» **Task description**
Transcribe the data exactly, stopping after the "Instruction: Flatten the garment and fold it" line.

Data items:
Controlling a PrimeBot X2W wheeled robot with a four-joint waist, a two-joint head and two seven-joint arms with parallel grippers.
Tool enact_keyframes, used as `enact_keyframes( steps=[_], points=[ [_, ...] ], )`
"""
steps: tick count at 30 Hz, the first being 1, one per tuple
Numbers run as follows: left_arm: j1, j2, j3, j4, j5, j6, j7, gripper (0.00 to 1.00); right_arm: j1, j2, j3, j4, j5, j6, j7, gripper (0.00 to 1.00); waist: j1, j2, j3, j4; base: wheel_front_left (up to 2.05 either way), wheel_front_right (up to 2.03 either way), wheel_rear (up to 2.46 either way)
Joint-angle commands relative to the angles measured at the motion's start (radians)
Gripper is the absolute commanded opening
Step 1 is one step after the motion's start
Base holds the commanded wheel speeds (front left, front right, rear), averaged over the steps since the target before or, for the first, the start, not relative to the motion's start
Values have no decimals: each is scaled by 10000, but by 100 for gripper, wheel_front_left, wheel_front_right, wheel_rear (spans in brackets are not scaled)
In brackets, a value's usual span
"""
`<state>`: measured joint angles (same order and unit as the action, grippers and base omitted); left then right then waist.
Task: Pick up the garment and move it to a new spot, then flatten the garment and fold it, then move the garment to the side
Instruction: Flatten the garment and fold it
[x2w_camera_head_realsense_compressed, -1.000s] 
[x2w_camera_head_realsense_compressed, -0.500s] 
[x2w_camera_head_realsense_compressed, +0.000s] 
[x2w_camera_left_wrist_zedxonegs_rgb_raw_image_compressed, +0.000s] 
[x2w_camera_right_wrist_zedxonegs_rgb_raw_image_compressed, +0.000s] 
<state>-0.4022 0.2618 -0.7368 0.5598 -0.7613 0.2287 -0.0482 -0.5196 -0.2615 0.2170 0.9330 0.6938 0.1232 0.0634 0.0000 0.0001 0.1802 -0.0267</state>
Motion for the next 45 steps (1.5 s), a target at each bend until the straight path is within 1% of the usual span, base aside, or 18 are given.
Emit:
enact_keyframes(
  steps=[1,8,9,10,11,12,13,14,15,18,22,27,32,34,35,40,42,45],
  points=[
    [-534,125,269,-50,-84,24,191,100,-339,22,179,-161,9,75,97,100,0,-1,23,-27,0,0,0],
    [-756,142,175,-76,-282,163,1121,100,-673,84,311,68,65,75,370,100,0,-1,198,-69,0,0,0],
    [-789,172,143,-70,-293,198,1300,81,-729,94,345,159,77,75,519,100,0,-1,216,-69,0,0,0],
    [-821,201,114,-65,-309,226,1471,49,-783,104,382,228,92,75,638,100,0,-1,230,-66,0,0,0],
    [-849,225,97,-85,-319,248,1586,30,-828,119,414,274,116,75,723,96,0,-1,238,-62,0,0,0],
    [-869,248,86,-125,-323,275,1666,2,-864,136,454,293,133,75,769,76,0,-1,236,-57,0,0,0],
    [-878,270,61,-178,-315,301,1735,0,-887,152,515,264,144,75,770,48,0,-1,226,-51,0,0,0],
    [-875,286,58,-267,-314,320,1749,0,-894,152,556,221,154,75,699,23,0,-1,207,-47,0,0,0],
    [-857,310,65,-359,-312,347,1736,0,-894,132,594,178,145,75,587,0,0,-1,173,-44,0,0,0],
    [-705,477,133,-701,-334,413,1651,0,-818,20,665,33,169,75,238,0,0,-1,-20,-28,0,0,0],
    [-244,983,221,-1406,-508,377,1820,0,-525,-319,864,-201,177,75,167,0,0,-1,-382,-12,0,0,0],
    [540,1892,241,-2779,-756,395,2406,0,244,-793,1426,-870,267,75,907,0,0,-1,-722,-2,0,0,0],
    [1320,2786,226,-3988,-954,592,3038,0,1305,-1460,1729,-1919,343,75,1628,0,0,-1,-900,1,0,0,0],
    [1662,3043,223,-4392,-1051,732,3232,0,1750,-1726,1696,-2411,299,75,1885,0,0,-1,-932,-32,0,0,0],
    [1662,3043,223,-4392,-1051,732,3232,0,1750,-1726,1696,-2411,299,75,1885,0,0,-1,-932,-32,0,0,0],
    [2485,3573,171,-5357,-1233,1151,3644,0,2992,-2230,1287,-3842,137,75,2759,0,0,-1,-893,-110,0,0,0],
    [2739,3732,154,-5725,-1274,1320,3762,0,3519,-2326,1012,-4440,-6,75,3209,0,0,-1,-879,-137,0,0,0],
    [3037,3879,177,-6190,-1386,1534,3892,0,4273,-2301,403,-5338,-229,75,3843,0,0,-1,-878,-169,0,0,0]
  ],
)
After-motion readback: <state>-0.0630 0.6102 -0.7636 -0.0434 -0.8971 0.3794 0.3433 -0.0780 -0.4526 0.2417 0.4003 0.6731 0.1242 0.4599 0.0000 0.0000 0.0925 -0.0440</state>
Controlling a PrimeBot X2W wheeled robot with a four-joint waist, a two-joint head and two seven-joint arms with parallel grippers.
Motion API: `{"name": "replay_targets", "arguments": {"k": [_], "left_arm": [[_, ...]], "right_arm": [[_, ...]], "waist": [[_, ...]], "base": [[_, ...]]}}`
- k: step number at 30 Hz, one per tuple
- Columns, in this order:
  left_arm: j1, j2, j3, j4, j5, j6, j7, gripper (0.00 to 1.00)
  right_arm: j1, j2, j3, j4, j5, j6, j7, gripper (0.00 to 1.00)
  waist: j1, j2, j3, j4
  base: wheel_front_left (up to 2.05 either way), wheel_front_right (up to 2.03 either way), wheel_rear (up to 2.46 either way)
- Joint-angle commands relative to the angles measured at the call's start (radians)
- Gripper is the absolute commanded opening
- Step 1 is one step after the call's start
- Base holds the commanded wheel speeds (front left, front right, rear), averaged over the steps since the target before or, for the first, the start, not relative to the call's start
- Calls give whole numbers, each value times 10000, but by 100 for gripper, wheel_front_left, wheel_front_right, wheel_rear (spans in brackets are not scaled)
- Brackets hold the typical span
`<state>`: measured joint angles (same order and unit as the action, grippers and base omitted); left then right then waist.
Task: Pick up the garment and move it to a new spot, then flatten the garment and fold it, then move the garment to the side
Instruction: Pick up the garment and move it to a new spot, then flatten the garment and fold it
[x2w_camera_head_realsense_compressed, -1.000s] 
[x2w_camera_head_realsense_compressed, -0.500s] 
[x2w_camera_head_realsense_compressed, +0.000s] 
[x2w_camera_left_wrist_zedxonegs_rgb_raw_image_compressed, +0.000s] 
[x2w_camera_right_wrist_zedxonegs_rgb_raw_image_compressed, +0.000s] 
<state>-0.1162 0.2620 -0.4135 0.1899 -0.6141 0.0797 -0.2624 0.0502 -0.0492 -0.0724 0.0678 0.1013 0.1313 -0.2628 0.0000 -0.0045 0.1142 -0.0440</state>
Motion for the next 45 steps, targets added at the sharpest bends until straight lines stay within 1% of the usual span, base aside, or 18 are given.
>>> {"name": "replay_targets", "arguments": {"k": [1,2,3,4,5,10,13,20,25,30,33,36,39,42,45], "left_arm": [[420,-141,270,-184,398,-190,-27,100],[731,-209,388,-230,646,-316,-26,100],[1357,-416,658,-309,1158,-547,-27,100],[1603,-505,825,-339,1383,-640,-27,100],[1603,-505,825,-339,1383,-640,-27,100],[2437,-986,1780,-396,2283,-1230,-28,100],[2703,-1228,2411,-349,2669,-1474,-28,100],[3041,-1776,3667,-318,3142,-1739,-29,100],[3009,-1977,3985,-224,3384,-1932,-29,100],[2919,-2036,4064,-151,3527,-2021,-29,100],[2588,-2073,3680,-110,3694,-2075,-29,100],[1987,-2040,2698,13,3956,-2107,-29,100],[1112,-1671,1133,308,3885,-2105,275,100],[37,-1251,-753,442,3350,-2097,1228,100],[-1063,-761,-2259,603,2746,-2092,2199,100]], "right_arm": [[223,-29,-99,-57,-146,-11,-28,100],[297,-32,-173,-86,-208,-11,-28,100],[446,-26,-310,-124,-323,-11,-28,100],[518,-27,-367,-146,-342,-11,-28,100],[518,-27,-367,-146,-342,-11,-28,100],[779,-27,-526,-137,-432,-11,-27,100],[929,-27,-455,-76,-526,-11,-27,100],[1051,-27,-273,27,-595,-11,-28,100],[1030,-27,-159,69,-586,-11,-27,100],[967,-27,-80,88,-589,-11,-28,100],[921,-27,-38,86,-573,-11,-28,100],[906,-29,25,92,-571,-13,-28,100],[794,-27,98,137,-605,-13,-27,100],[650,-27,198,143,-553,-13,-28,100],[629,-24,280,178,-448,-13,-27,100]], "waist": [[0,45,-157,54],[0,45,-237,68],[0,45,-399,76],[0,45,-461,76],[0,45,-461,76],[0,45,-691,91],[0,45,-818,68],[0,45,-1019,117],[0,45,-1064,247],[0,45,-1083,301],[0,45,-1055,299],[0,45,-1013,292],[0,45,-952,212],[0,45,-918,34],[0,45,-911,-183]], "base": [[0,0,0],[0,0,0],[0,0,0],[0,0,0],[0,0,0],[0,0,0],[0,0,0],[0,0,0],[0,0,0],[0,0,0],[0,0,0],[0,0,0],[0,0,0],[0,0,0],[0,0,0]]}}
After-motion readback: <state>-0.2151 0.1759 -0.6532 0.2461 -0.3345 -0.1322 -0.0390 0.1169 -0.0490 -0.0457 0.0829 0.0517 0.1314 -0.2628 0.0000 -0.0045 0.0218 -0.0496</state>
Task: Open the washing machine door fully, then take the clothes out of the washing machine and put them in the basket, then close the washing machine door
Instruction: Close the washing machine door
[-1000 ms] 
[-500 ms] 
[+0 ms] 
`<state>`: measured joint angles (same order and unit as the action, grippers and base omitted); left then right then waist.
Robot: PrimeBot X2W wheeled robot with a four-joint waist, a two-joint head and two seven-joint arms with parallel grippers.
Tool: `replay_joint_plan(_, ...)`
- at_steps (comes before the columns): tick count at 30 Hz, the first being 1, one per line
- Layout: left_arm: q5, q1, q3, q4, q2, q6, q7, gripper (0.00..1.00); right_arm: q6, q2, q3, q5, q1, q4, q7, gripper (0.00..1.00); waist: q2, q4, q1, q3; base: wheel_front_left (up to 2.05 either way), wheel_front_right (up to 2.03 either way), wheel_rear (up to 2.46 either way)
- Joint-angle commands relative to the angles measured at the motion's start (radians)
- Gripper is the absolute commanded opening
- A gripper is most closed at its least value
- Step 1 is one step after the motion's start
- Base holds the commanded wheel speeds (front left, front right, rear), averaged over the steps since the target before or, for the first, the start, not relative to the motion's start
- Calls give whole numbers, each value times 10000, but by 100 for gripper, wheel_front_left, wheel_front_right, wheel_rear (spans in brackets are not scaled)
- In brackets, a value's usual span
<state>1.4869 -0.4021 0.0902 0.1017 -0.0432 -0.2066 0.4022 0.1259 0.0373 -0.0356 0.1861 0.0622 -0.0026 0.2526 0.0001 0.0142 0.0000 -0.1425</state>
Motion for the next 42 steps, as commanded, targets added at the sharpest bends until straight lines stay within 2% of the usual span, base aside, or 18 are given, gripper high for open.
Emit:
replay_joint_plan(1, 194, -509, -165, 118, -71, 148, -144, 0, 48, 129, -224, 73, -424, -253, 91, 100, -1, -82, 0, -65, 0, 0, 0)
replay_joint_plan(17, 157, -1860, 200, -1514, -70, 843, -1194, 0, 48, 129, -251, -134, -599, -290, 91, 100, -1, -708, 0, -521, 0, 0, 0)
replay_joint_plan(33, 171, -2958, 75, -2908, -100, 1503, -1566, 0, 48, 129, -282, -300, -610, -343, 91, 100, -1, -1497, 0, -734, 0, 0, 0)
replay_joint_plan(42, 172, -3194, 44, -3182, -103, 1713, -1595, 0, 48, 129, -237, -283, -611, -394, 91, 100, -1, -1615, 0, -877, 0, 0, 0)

» **The completed task**
Controlling a PrimeBot X2W wheeled robot with a four-joint waist, a two-joint head and two seven-joint arms with parallel grippers.
Tool enact_keyframes, used as `enact_keyframes( steps=[_], points=[ [_, ...] ], )`
"""
steps: tick count at 30 Hz, the first being 1, one per tuple
Numbers run as follows: left_arm: j1, j2, j3, j4, j5, j6, j7, gripper (0.00 to 1.00); right_arm: j1, j2, j3, j4, j5, j6, j7, gripper (0.00 to 1.00); waist: j1, j2, j3, j4; base: wheel_front_left (up to 2.05 either way), wheel_front_right (up to 2.03 either way), wheel_rear (up to 2.46 either way)
Joint-angle commands relative to the angles measured at the motion's start (radians)
Gripper is the absolute commanded opening
Step 1 is one step after the motion's start
Base holds the commanded wheel speeds (front left, front right, rear), averaged over the steps since the target before or, for the first, the start, not relative to the motion's start
Values have no decimals: each is scaled by 10000, but by 100 for gripper, wheel_front_left, wheel_front_right, wheel_rear (spans in brackets are not scaled)
In brackets, a value's usual span
"""
`<state>`: measured joint angles (same order and unit as the action, grippers and base omitted); left then right then waist.
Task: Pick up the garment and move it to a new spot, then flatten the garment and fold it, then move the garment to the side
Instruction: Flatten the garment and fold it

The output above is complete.